I have suffered with uncontrollable hormones since puberty. I have been on Cerazette since I was 14 years old. This stopped me having periods. In October 2010 I was having severe lower abdominal cramps, so I went to see my GP. He had a scan arranged within weeks for me and told me to come off my pill, as he wanted me to have a period.

My scan results came back to confirmed I had cysts on my ovaries. My doctor told me to stay off my pill. I then fell pregnant several months later. Unfortunately, 8 weeks after I found out, I suffered with a miscarriage.

The pain didn't really ease, so I was just taking painkillers and getting on with my life. Unhappy with my GP I moved and I had a consultation about the pain. I had another scan and bloods taken which confirmed I had PCOS. I was using condoms as contraception but found I was bleeding after sex and found intercourse very painful.

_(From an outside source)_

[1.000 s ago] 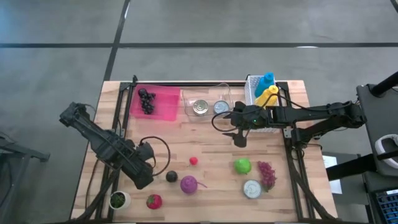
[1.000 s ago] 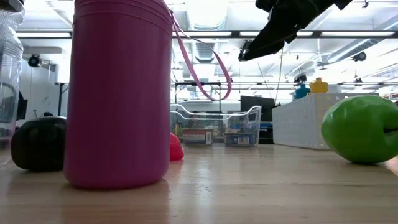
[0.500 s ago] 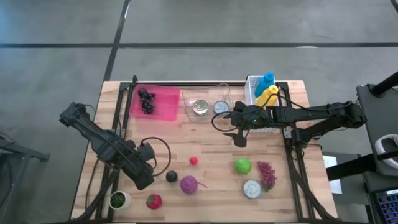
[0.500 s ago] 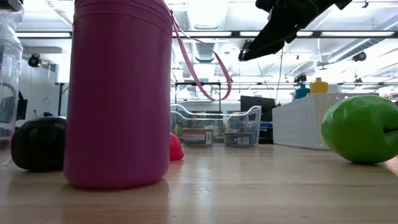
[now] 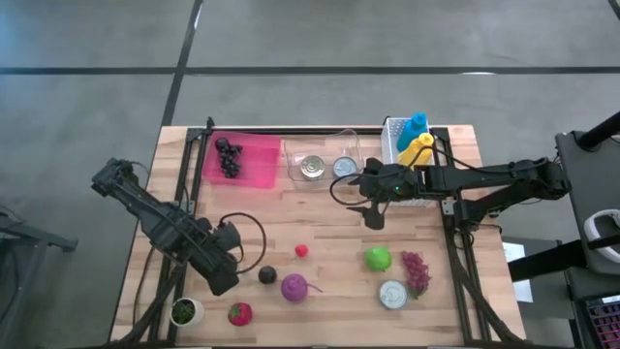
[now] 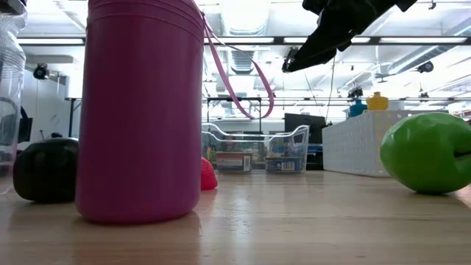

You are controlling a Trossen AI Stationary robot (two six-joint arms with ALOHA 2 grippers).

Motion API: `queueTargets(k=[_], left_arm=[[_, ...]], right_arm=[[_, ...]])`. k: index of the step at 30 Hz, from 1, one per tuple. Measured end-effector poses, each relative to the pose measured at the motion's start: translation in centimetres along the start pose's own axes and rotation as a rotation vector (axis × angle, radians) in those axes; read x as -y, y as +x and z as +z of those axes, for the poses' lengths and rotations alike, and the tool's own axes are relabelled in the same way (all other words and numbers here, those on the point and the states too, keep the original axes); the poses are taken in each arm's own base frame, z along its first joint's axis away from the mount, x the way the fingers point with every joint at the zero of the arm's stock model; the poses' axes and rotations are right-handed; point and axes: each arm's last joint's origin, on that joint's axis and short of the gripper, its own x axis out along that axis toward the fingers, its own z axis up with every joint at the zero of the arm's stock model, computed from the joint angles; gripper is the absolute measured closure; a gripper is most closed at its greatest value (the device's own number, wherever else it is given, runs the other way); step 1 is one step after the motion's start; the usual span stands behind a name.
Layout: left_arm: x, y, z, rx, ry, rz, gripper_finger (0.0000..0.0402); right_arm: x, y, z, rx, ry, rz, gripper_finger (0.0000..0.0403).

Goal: Pick & Place Food Item
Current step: Put the black water bottle into the white bin

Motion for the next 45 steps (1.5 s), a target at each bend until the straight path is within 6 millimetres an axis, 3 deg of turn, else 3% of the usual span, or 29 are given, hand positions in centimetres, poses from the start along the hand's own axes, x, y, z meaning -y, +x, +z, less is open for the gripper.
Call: queueTargets(k=[15, 37, 45], left_arm=[[0.0, 0.0, 0.0, -0.006, 0.022, -0.004, 0.0336], [-1.6, -0.9, -0.2, -0.015, 0.006, 0.019, 0.0334], [-2.1, -1.3, 0.1, -0.003, 0.019, 0.005, 0.0333]], right_arm=[[0.0, 0.0, 0.0, 0.0, -0.002, 0.0, 0.0049], [0.0, 0.0, 0.0, 0.0, -0.001, 0.0, 0.0074], [0.0, 0.0, 0.0, 0.001, -0.001, 0.0, 0.0063]])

I had smears since I became sexually active as my mother had cervical cancer and my great grandmother died of ovarian cancer. My smear came back abnormal, I then had another one in six months which also came back abnormal. I avoided sex as much as I could which put a strain on me and my partners relationship.

I was referred to colposcopy and had the cells burned off. After a few months I was still bleeding after intercourse and still found it painful. My GP told me I had IBS but still referred me back to colposcopy. They also said I had IBS which left me feeling very embarrassed with the whole situation.

A week later which was November 2012. I was called into a specialist Gynaecologist, she confirmed I had Endometriosis. I had the Mirena a coil fitted in January 2013, they told me the pain would settle down within 6 weeks. In February I was rushed into Emergency care centre. With sever pain and bleeding. Fears were that my coil had moved but it was still in place. I was given stronger pain killer and some tablets which reduced my bleeding.

3 weeks ago, I passed out in work with sever pain and got rushed to the local hospital. Fears again of my coil moving. I had several scans in my time in hospital. It was just my Endometriosis becoming severe.

I am now taking voltarol as a suppository. It is the best pain relief i have ever had. Better than the morphine I was receiving in hospital. I am also having a hormone injection. Called Zoladex which stops the brain sending signal to my ovaries to make them stop producing estrogen. This gives me symptom of hot flushes and leg agitation in the evening. I will keep everyone updated on how the Zoladex works for me.